• **What you have to do**
Whenever the string "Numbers" turns up in a line of the data below, copy that line.

• **Information shown**
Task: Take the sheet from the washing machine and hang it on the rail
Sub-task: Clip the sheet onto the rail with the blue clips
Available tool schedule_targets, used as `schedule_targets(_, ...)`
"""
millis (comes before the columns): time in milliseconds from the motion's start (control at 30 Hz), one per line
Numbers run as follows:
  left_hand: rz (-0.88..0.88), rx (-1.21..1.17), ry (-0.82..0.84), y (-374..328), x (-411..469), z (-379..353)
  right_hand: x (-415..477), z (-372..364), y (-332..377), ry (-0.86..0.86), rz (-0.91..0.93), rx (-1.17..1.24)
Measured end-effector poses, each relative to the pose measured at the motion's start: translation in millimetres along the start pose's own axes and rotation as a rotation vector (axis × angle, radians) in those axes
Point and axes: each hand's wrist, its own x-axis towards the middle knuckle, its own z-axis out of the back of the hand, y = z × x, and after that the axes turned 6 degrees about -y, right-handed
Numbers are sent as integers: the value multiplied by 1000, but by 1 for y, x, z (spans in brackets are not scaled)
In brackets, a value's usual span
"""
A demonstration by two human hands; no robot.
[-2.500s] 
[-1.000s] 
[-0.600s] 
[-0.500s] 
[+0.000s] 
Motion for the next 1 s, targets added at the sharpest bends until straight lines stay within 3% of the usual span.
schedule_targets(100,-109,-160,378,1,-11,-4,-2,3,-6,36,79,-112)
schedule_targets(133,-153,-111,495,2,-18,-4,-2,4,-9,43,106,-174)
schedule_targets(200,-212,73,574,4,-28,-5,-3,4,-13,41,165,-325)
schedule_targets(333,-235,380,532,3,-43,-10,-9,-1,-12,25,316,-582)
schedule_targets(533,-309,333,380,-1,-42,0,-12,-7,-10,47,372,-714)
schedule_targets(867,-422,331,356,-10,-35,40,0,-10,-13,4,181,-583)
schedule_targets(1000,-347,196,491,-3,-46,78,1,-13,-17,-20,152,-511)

• **Output for this task**
Numbers run as follows:
Numbers are sent as integers: the value multiplied by 1000, but by 1 for y, x, z (spans in brackets are not scaled)

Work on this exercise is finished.